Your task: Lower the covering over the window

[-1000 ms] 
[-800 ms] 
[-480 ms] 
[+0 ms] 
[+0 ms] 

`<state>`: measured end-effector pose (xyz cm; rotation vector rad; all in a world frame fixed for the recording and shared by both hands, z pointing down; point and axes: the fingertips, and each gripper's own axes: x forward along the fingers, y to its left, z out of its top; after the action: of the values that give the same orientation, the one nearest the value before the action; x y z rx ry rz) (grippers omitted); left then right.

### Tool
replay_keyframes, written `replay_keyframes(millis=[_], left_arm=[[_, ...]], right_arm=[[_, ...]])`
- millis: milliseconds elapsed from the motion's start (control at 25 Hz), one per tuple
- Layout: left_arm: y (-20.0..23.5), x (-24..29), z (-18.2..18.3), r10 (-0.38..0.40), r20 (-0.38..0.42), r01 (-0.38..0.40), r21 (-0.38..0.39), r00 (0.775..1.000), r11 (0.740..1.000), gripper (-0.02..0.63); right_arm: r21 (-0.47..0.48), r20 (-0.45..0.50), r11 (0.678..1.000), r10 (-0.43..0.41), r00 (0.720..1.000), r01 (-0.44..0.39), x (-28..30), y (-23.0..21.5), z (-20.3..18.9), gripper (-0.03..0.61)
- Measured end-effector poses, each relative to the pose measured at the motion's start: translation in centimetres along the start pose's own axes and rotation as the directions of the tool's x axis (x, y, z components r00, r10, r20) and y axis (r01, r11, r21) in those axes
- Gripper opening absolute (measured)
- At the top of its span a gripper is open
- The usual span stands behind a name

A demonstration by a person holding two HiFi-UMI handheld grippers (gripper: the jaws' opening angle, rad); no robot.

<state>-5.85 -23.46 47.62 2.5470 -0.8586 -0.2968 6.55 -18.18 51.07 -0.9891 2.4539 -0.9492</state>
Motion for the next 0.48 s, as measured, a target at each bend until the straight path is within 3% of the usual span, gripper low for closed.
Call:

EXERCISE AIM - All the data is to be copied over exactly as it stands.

YOUR SOLUTION -
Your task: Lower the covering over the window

[-1000 ms] 
[-800 ms] 
[-480 ms] 
[+0 ms] 
[+0 ms] 

`<state>`: measured end-effector pose (xyz cm; rotation vector rad; all in a world frame fixed for the recording and shared by both hands, z pointing down; point and axes: the fingertips, and each gripper's own axes: x forward along the fingers, y to its left, z out of its top; after the action: of the values that give the same orientation, the one nearest the value before the action; x y z rx ry rz) (grippers omitted); left then right.

### Tool
replay_keyframes, written `replay_keyframes(millis=[_], left_arm=[[_, ...]], right_arm=[[_, ...]])`
- millis: milliseconds elapsed from the motion's start (control at 25 Hz), one per tuple
- Layout: left_arm: y (-20.0..23.5), x (-24..29), z (-18.2..18.3), r10 (-0.38..0.40), r20 (-0.38..0.42), r01 (-0.38..0.40), r21 (-0.38..0.39), r00 (0.775..1.000), r11 (0.740..1.000), gripper (-0.02..0.63); right_arm: r21 (-0.47..0.48), r20 (-0.45..0.50), r11 (0.678..1.000), r10 (-0.43..0.41), r00 (0.720..1.000), r01 (-0.44..0.39), x (-28..30), y (-23.0..21.5), z (-20.3..18.9), gripper (-0.03..0.61)
- Measured end-effector poses, each relative to the pose measured at the motion's start: translation in centimetres along the start pose's own axes and rotation as the directions of the tool's x axis (x, y, z components r00, r10, r20) and y axis (r01, r11, r21) in those axes
- Gripper opening absolute (measured)
- At the top of its span a gripper is open
- The usual span stands behind a name

A demonstration by a person holding two HiFi-UMI handheld grippers (gripper: the jaws' opening angle, rad); no robot.

<state>-5.85 -23.46 47.62 2.5470 -0.8586 -0.2968 6.55 -18.18 51.07 -0.9891 2.4539 -0.9492</state>
Motion for the next 0.48 s, as measured, a target at each bend until the straight path is within 3% of the usual span, gripper low for closed.
Call:

The exercise has been answered completely.